I’d like to make it clear that I’m a fan of the logging module. It is extremely helpful as it makes logging reliable and can be used in a multithreaded / multiprocessing environment. You don’t have to worry about explicitly flushing the buffer or fsync’ing the file handle. You have an easily way to configure the output. There are excellent handlers that help you log intelligently such as the RotatatingFileHandler, WatchedFileHandler and SysLogHandler. Many libraries also allow turning up the log level to see more deeply into what they are doing. Requests and urllib3 do a pretty decent job of this.

The problem is that controlling output is a different problem than controlling logging, yet they are intertwined. If you find it difficult to add some sort of output control to your application and the logging module seems be causing more problems than it is solving, then don’t use it! The technical debt you need to pay off for a small, customized output control system is extremely low compared to the hoops you might need to jump through in order to mold logging to your needs.

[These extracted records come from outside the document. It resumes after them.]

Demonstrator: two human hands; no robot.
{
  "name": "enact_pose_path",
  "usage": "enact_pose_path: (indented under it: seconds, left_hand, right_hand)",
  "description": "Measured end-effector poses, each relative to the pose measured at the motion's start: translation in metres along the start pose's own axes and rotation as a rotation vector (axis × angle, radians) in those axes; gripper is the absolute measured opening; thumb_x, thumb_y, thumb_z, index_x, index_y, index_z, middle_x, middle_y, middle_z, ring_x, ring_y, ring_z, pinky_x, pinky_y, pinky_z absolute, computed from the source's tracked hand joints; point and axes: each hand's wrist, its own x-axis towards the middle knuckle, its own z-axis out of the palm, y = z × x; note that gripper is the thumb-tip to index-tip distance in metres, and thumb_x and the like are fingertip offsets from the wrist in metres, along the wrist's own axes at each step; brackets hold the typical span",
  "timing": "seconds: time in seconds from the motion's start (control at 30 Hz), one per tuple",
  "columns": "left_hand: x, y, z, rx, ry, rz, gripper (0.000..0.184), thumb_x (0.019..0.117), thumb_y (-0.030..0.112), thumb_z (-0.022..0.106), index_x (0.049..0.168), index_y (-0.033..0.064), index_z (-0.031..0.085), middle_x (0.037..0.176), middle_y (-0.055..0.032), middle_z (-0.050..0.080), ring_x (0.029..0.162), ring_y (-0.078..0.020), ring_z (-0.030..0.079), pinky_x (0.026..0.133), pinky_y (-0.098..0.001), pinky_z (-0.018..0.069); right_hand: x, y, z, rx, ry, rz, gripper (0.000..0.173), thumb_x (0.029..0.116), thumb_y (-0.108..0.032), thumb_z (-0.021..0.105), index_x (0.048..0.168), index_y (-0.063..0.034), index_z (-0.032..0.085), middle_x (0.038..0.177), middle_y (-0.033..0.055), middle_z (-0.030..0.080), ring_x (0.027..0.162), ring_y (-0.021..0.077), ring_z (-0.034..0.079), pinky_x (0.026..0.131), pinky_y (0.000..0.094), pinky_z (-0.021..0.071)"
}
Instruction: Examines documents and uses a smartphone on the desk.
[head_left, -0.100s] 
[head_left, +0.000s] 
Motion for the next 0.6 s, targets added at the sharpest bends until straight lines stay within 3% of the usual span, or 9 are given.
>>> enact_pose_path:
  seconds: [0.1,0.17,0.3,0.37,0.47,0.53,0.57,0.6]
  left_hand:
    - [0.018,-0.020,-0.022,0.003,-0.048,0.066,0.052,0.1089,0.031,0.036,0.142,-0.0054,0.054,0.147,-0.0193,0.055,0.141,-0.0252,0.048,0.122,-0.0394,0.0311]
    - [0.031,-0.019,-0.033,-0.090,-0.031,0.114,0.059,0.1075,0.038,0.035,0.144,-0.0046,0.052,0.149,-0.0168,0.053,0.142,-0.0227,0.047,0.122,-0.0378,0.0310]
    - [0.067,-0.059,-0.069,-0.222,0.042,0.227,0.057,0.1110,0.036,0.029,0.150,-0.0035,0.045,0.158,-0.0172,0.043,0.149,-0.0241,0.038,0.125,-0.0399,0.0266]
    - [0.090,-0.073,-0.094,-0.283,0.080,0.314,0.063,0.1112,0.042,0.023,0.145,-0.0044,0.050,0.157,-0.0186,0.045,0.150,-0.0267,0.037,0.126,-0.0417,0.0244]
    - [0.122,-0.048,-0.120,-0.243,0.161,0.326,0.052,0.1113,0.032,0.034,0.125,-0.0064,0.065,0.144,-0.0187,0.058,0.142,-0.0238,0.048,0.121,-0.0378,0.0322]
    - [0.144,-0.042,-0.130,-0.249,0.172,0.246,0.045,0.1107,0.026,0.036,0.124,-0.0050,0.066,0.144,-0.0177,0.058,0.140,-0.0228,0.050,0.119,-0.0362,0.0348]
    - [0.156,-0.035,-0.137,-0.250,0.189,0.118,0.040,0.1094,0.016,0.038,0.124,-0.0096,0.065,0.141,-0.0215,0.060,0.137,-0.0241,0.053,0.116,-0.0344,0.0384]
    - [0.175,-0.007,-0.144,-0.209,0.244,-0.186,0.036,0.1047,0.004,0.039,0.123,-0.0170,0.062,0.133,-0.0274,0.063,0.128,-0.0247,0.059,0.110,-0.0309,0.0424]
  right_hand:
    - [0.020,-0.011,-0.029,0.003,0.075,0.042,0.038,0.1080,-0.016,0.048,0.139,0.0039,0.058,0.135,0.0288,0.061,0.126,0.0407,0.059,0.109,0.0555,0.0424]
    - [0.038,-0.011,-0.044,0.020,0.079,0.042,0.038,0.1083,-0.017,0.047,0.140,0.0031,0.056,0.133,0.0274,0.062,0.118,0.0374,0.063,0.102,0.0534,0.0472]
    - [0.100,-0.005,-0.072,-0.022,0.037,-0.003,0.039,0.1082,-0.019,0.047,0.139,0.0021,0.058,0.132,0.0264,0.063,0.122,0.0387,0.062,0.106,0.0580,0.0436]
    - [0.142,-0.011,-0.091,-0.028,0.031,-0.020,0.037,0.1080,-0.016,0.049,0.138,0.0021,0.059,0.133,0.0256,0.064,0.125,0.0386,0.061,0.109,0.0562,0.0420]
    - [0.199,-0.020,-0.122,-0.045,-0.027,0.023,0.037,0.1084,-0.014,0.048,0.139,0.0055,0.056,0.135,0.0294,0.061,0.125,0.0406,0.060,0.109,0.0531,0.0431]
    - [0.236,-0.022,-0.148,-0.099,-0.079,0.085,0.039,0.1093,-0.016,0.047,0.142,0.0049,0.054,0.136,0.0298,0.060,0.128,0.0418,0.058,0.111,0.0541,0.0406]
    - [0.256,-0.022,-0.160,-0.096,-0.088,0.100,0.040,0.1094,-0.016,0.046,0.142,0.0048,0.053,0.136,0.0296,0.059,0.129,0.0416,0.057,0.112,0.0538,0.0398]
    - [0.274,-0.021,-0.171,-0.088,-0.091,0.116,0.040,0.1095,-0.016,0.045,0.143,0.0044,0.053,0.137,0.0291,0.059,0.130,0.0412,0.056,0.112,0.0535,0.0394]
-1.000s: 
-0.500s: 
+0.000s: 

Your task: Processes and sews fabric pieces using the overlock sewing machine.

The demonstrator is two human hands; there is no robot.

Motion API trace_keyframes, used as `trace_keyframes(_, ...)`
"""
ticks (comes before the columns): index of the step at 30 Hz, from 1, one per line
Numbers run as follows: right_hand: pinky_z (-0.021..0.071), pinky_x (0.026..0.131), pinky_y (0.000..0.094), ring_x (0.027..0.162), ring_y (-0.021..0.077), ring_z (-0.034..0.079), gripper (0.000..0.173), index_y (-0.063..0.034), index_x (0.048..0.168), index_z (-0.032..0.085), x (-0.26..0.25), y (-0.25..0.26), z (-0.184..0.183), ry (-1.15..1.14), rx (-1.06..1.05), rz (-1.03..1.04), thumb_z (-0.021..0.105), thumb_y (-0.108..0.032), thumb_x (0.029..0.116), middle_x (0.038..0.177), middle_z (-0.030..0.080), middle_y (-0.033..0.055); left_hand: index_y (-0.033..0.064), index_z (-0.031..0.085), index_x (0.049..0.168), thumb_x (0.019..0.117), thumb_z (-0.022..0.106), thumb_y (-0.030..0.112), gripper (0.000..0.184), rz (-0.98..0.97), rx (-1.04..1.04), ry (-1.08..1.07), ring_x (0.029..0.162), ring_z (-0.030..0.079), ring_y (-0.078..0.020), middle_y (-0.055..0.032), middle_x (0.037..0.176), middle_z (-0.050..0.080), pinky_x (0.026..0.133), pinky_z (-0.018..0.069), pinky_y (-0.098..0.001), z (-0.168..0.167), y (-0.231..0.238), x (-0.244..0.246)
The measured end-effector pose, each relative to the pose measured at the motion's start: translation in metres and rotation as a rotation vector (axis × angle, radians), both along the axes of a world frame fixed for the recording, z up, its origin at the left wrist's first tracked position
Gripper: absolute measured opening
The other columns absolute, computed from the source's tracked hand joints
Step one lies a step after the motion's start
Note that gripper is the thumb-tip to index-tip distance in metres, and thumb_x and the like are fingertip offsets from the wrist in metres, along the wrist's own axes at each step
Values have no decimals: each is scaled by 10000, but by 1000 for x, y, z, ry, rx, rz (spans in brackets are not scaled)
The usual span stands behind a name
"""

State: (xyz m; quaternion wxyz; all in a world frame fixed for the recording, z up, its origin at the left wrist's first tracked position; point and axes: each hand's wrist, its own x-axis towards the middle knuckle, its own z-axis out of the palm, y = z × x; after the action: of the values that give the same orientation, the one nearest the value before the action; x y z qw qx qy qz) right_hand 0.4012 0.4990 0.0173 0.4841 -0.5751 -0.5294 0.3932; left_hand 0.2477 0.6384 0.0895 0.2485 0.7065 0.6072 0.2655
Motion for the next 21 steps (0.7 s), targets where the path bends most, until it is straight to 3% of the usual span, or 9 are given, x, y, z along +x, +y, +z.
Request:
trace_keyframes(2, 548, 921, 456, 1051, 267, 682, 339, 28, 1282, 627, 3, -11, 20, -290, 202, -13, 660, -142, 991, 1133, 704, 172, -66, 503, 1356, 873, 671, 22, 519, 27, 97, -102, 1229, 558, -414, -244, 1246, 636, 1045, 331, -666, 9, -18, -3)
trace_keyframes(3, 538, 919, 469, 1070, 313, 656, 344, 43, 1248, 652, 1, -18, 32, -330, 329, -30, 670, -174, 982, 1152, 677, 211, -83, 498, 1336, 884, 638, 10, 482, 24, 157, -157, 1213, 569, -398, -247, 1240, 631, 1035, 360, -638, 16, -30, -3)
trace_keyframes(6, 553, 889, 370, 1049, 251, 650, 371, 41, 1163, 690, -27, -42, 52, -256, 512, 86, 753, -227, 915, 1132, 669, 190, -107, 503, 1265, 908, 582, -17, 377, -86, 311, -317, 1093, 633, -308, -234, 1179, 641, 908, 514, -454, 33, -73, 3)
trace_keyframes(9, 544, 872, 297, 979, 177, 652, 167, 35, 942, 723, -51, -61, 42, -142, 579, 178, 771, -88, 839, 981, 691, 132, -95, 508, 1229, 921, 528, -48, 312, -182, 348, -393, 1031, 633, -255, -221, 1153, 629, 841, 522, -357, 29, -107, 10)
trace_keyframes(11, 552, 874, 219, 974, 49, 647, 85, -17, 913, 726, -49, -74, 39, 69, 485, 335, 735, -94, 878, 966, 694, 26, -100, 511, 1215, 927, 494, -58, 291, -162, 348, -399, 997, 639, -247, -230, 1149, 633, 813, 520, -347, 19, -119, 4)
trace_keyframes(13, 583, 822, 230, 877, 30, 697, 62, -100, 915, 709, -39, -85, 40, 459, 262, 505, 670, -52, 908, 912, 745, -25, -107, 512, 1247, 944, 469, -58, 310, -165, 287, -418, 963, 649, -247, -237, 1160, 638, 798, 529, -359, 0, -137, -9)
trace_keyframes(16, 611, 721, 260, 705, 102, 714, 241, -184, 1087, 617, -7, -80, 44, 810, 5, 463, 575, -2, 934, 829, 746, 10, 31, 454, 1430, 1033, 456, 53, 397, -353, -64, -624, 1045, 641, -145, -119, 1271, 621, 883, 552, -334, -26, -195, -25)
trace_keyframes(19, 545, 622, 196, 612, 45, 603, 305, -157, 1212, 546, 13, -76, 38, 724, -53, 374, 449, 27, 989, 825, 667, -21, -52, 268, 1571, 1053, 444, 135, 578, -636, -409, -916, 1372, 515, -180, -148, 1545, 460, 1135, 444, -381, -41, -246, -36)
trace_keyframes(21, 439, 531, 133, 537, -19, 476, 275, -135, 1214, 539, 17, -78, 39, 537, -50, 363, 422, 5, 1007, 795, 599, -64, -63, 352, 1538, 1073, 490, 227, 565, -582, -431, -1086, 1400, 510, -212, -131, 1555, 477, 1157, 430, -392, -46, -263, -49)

With that said, learning the logging module is extremely important. Django provides a really easy way to configure the logging and you can be certain that it gets loaded early enough in the process that you can rely on it. Flask and CherryPy (and I’m sure others) provide hooks into their own loggers that are extremely helpful. Finally, the basicConfig is a great tool to get started logging in standalone scripts that need to differentiate between DEBUG statements and INFO. Just remember, if things get tough and you feel like your battling logging, you might have hit the edges of its valid use cases and it is time to consider another strategy. There is no shame in it!